Today’s article is brought to you by those who call themselves….”Baby Expert”, who cater for every mum and mum to be. Well slap my thigh, aren’t we the lucky ones! They are going to tell us how we can banish that all so famous “baby belly”! Wow, i couldn’t wait to read the whole article .. Seriously! Steam was already coming out my ears and rage beginning to build about what I would read next. It started out telling us how our uterus will shrink and the ins and outs of what happens after child birth because we as women obviously cant educate ourselves on the science part of pregnancy and just concentrate on the physical side…as that’s just what us women do. It gets better though, it then makes us feel even more stupid but puts their own element of care across in the sentence about not doing sit ups until at least 10 weeks after the baby has been born. Ok, thanks guys, I will remember to mark that special day on the calendar instead of watching my baby grow, or making sure that everything else that I need to do sits on the side line for that all important day when I can start exercising.

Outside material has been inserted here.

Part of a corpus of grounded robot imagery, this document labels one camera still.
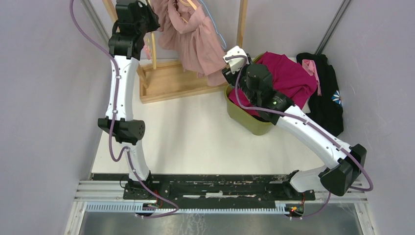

The article then talks about how all women like to stroke their pregnant bumps but how it suddenly changes to jelly after the birth of the baby. Talk about stealing your thunder Mr or Mrs “baby expert”! What about those who have pre natal depression and the sight of their growing bump may make you sick with fear and anxiety? Didnn’t think of that one, did you? Also presuming how every pregnant woman feels after their child is born, making them then view what was once an amazing bump but then dismissing it in the same paragraph is pretty darn silly in my eyes. I had visions of me shaking my tummy and shouting “Ho Ho Ho”, like Jolly ol’ Saint Nick! Instead, this article doesn’t make me feel good in the slightest and there is nothing joyful about it, just more pressure and guilt.
The next paragraph down from that was titled “The wobble factor”do I bject myself to this and read it? I did, Im my own worst enemy and just when I thought that I couldn’t produce more steam from my ears, I read that i really should have lost that little bit of jelly on my tummy within a few months. darn it, I am a disappointment to my fellow mothers! its been nearly 5 years and I still have a bit of my “marsupial pouch” as I refer to it as… Darn it where did I go wrong?!
I guess maybe when I began my journey through PND/perinatal mental health , adn trying to get my sanity back for myself, child and husband I must have got lost along the way?! or maybe when it was after my journey and enjoying being a mother that i lost out then as well? Gosh who knows?! Shall I ask the experts at this publication? Doubt that they would really have an answer to my argument of empowerment and pride that I have gained whilst raising a daughter, carrying her for 9 months and overcoming something much more difficult than losing pounds? Hmmm, silly me Indeed! as said in the article, I should really stock up on those control pants if all else fails so that I can be just like Gweneth Paltrow… But then … she also went through PND.